- [Task objective]: Lines containing "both" should be pulled from the material below.

- [Material provided]:
● ● ●

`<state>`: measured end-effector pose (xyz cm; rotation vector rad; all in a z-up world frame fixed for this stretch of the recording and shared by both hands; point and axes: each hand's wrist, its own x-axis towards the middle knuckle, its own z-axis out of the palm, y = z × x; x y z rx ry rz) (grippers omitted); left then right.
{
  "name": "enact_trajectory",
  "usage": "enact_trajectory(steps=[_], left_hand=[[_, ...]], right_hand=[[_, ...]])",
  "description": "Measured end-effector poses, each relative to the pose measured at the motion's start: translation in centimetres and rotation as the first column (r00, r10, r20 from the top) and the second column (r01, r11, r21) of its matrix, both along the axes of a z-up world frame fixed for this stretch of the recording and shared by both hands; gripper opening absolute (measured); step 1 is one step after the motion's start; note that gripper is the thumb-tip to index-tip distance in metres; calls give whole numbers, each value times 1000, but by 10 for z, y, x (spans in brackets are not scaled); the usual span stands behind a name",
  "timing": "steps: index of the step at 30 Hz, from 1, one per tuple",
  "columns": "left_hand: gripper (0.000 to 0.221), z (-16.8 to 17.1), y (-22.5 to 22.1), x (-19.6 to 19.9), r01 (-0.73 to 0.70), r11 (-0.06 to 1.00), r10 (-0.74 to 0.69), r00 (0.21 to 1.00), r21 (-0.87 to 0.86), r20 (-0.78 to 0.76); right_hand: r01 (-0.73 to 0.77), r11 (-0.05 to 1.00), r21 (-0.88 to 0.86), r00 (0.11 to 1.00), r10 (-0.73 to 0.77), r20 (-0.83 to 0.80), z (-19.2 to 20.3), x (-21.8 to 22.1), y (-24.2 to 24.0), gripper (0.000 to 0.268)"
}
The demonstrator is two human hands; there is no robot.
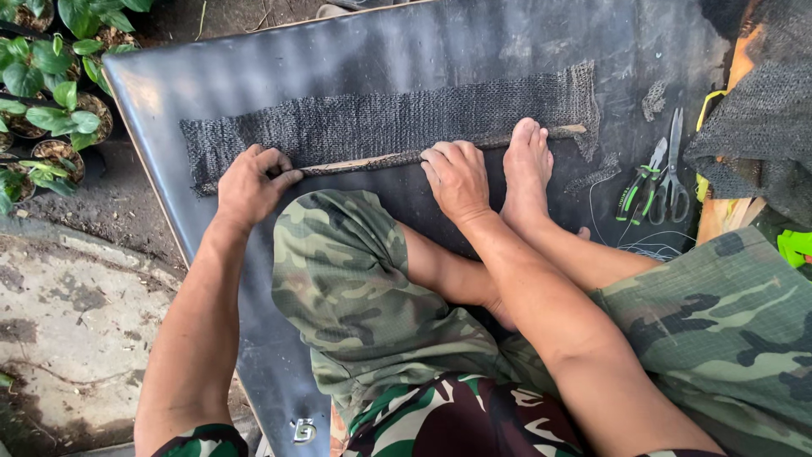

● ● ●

- [Solution for this problem]:
`<state>`: measured end-effector pose (xyz cm; rotation vector rad; all in a z-up world frame fixed for this stretch of the recording and shared by both hands; point and axes: each hand's wrist, its own x-axis towards the middle knuckle, its own z-axis out of the palm, y = z × x; x y z rx ry rz) (grippers omitted); left then right.
  "description": "Measured end-effector poses, each relative to the pose measured at the motion's start: translation in centimetres and rotation as the first column (r00, r10, r20 from the top) and the second column (r01, r11, r21) of its matrix, both along the axes of a z-up world frame fixed for this stretch of the recording and shared by both hands; gripper opening absolute (measured); step 1 is one step after the motion's start; note that gripper is the thumb-tip to index-tip distance in metres; calls give whole numbers, each value times 1000, but by 10 for z, y, x (spans in brackets are not scaled); the usual span stands behind a name",

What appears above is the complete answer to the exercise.